WHAT NEEDS TO BE DONE
List the lines of this listing that hold the word "sock".

--- MATERIAL PROVIDED ---

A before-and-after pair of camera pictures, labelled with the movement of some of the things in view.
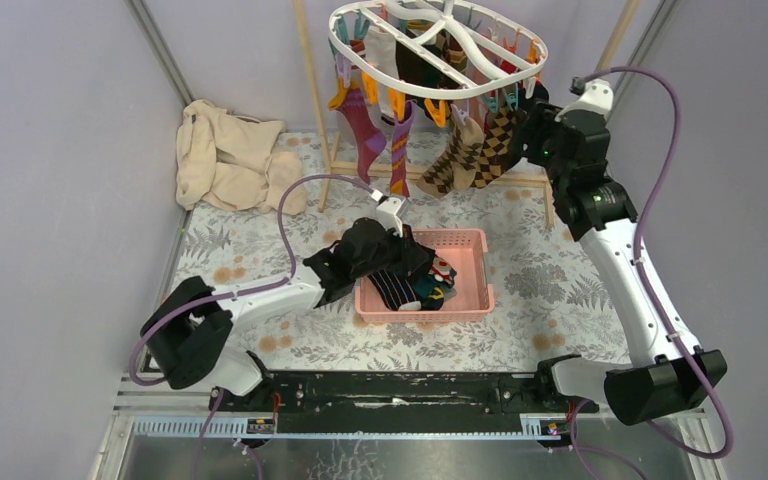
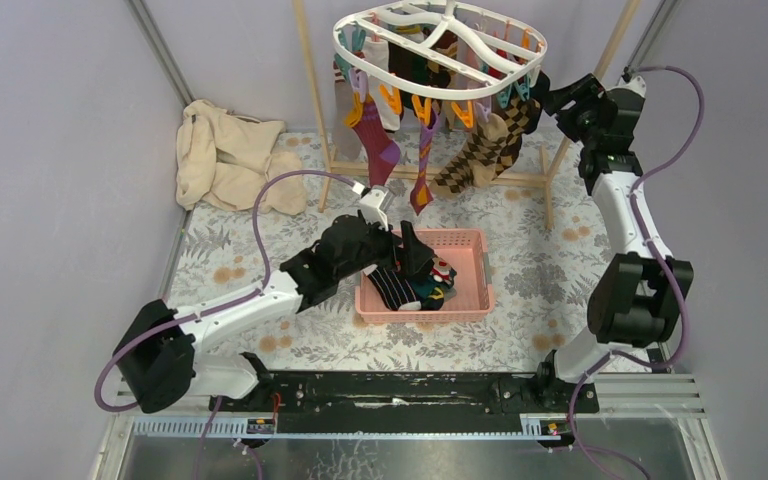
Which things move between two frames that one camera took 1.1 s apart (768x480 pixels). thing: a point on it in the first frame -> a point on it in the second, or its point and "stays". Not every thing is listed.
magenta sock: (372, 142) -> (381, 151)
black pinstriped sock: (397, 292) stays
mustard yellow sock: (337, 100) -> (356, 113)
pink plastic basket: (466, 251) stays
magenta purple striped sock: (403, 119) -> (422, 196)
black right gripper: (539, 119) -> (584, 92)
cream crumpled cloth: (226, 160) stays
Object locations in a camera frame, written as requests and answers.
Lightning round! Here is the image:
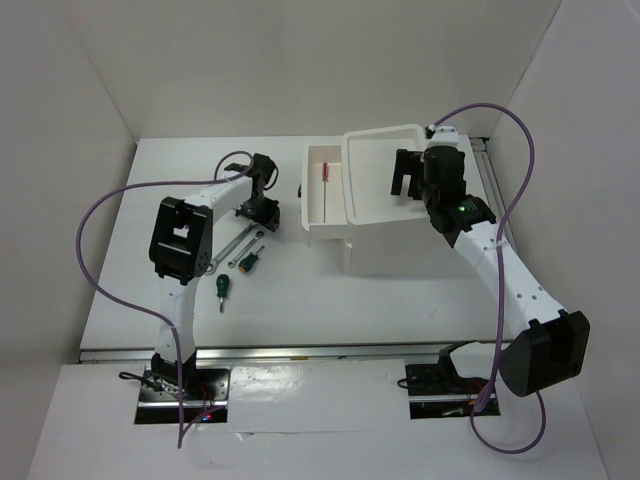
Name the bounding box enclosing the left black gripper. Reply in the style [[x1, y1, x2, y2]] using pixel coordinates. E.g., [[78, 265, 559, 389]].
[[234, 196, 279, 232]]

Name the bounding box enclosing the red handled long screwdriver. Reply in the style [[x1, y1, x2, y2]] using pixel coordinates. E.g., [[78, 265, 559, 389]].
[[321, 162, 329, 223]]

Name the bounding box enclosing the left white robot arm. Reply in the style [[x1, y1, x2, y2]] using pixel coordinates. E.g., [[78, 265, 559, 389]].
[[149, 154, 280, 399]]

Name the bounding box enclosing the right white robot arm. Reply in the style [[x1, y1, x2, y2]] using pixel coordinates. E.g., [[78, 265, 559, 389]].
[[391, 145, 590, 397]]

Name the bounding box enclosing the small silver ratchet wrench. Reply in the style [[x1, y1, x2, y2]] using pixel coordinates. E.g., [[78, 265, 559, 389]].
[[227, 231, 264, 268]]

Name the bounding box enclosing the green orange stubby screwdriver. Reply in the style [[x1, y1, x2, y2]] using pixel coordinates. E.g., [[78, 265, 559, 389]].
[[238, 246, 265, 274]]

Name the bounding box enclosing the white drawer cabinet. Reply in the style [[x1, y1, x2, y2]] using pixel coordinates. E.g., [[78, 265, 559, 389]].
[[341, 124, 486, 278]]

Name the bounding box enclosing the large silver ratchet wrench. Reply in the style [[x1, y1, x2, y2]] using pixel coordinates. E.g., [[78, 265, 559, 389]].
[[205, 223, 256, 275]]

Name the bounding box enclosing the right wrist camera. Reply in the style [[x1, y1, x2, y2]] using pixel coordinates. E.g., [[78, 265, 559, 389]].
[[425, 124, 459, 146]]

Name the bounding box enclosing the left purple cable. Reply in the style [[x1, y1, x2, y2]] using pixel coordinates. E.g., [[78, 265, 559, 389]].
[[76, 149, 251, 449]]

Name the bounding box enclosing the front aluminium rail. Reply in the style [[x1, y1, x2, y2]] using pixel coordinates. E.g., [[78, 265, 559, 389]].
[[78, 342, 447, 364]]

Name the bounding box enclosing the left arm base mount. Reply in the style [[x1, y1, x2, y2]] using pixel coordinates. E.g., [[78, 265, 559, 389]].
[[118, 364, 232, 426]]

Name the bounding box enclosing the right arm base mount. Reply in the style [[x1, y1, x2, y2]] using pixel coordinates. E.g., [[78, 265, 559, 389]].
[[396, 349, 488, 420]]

---

EXERCISE RESULT
magenta sock: (372, 142) -> (381, 151)
black pinstriped sock: (397, 292) stays
mustard yellow sock: (337, 100) -> (356, 113)
magenta purple striped sock: (403, 119) -> (422, 196)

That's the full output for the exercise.